AddressSanitizer. It's very nice that MSVC has it, and it mostly works as expected. There are two open MSVC bugs though, so I am unable to fully test it in CI yet.
clang/LLVM in MSVC. Now that's interesting – a clang compiler integrated with the rest of MSVC toolchain. For code, that required adding #ifdefs in the style of defined(_MSC_VER) && !defined (__clang__), which takes some time to get used to. For build system, things got even more interesting. There is a clang-cl.exe compiler driver that translates MSVC cl.exe command line options to clang ones internally. Which is great, except that there are a few cl.exe flags that do not have translations and cause errors, and that there are a few clang-style flags that have to passed together with cl.exe-style flags too. And then this whole one-toolchain-two-compilers business took CMake by surprise – I had to use incorrect-if-ever-ported-to-native-LLVM-on-windows CMake workarounds. CMake 3.14 introduces CMAKE_CXX_COMPILER_FRONTEND to address this. Anyway, this is also tested in CI.
clang/LLVM in MSVC with AddressSanitizer. Yep, that's also a thing, but here I hit the wall of incompatible runtime libs and stopped.
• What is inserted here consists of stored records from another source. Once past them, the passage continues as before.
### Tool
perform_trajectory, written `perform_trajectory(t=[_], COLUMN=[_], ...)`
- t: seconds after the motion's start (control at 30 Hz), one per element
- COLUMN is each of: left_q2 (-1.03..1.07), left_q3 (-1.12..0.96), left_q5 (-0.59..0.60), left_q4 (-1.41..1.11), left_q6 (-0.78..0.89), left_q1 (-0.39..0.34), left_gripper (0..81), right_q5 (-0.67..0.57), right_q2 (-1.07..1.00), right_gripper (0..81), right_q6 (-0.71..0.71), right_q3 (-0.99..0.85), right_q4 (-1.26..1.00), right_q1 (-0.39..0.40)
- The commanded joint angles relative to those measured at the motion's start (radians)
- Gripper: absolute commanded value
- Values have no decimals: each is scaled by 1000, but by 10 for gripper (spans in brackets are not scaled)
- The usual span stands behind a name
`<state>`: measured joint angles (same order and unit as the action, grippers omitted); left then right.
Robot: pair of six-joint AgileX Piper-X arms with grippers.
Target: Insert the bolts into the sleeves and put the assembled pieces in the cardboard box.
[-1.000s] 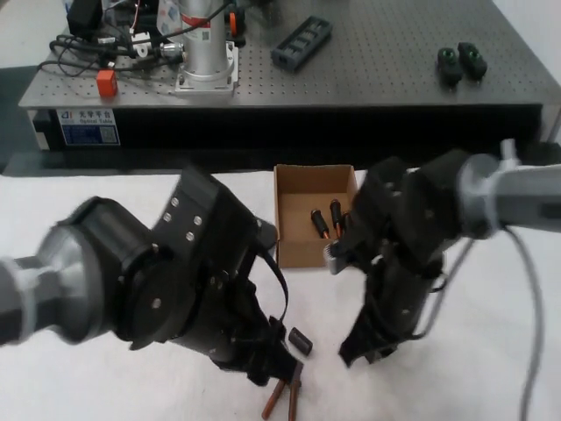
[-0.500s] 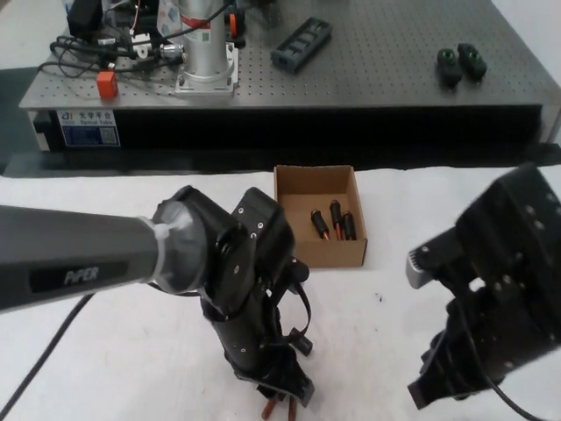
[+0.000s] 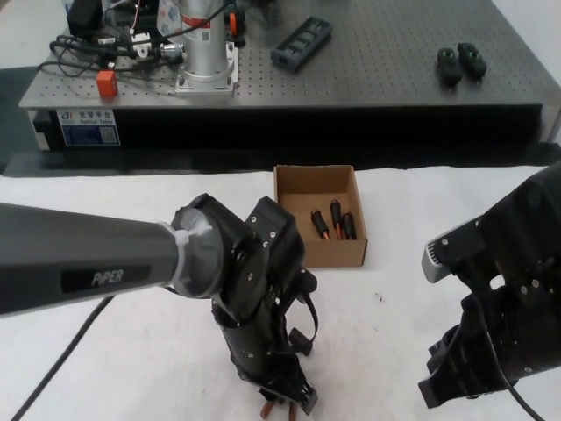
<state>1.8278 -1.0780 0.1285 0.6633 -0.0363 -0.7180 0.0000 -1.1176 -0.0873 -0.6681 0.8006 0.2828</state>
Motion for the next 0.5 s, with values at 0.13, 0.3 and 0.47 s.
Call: perform_trajectory(t=[0.13,0.3,0.47], left_q2=[58,30,-128], left_q3=[-27,-28,-20], left_q5=[-13,-33,-60], left_q4=[-32,-32,-62], left_q6=[-17,17,119], left_q1=[-15,-15,13], left_gripper=[32,6,6], right_q5=[-11,-35,-190], right_q2=[9,16,91], right_gripper=[24,24,24], right_q6=[5,5,56], right_q3=[-2,3,79], right_q4=[16,13,-101], right_q1=[-3,-3,0])
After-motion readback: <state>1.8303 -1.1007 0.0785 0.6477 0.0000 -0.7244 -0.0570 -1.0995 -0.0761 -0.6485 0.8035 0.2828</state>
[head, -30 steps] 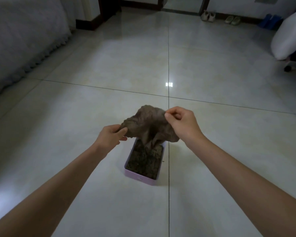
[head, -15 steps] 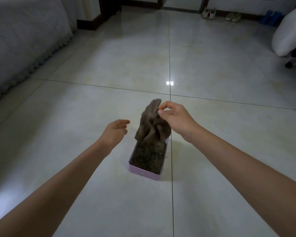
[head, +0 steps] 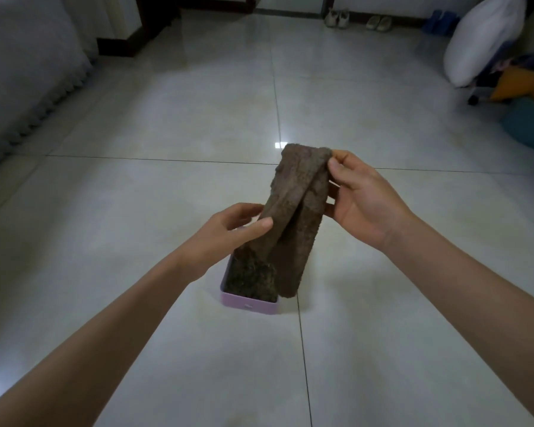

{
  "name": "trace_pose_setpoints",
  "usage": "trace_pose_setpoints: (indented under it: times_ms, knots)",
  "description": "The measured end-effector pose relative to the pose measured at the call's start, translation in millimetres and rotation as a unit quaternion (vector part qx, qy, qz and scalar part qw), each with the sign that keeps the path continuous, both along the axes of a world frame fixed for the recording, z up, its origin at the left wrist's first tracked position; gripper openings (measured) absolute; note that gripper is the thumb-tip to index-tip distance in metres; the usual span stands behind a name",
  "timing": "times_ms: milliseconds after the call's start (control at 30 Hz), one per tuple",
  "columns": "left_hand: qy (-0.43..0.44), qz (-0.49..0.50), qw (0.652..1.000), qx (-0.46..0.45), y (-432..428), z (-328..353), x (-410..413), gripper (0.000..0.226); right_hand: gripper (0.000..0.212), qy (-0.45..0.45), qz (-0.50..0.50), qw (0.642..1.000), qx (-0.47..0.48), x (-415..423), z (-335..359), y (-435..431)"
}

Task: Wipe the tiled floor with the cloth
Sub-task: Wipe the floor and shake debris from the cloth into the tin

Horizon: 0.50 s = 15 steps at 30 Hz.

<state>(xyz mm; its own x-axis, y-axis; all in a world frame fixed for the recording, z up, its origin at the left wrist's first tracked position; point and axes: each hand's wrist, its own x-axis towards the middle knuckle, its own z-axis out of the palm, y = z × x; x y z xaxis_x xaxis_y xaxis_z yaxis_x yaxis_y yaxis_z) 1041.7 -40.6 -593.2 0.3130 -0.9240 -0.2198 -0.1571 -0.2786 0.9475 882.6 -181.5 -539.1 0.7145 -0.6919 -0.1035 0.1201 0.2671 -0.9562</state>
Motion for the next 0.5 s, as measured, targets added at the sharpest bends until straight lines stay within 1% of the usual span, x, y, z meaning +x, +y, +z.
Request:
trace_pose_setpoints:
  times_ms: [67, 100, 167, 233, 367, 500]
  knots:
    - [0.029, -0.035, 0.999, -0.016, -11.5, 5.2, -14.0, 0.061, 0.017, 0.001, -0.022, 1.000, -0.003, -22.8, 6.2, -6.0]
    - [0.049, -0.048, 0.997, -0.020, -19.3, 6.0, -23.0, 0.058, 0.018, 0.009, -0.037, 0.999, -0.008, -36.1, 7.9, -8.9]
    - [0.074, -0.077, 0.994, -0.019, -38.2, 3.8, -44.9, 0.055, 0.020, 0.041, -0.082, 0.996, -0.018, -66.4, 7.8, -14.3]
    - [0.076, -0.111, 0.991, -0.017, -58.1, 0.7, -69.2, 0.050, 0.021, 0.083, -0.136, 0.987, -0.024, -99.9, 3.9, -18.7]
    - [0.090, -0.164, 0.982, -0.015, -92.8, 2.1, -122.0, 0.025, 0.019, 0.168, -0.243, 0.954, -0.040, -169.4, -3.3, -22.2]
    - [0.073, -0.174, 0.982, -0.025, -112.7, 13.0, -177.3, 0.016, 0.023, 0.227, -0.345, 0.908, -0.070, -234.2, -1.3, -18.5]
But by far the biggest payoff in doing the port were the MSVC static analyzer fixes. The analyzer was a honorable mention in my static analyzer post and now that I can run it on my code, the results exceeded my expectations. It started innocently enough, a few trivial changes (and some more), a few new asserts added to help out data flow analysis. Similar to asserts, I added some assumptions – which are facts provided to compiler about variable values in release build too. (One of my previous experimental branches did the same - lock-free 128-bit atomic stats used assumptions to limit double values to 2^63 for integer conversion to avoid branching to the highest-bit-set case handling). Some code was de-duplicated, dead code was removed. Then it caused me to discover a typo, which invalidated many months of runs of Node48 and Node256 random get benchmarks. Luckily there were no code changes dependent on the affected benchmarks.

The static analyzer also checks for C++ Core Guidelines violations, and there is a slightly sad story there, of the "why we can't have nice things in C++" kind. To suppress violation diagnostics, MSVC provides a well-meaning gsl::suppress(x.1) attribute. To make suppressions portable, LLVM well-meaningly ported it but made the argument a string literal – gsl::suppress("x.1") – because that's what portability means! To make both compilers work, the Core Guidelines introduces a well-meaning GSL_SUPPRESS(x.1) macro. If it is present in the code, clang-format will insert a space after dot – GSL_SUPPRESS(x. 1) – breaking the compilation. There is no .clang-format option to stop this behavior, and so all the actual uses of this macro in the actual portable codebases look like this:

// clang-format off
GSL_SUPPRESS(f.4) // NO-FORMAT: attribute
// clang-format on

Where NO-FORMAT: attribute seems to be a thing to handle MSVC own formatter (?). Luckily, I could replace GSL suppressions with direct MSVC compiler suppressions, and that's a minor inconvenience in the big picture.

All in all, I learned a lot by doing an MSVC port, working with Windows was a bit of a change of regular programming environment, and improved the code more than expected – not too bad.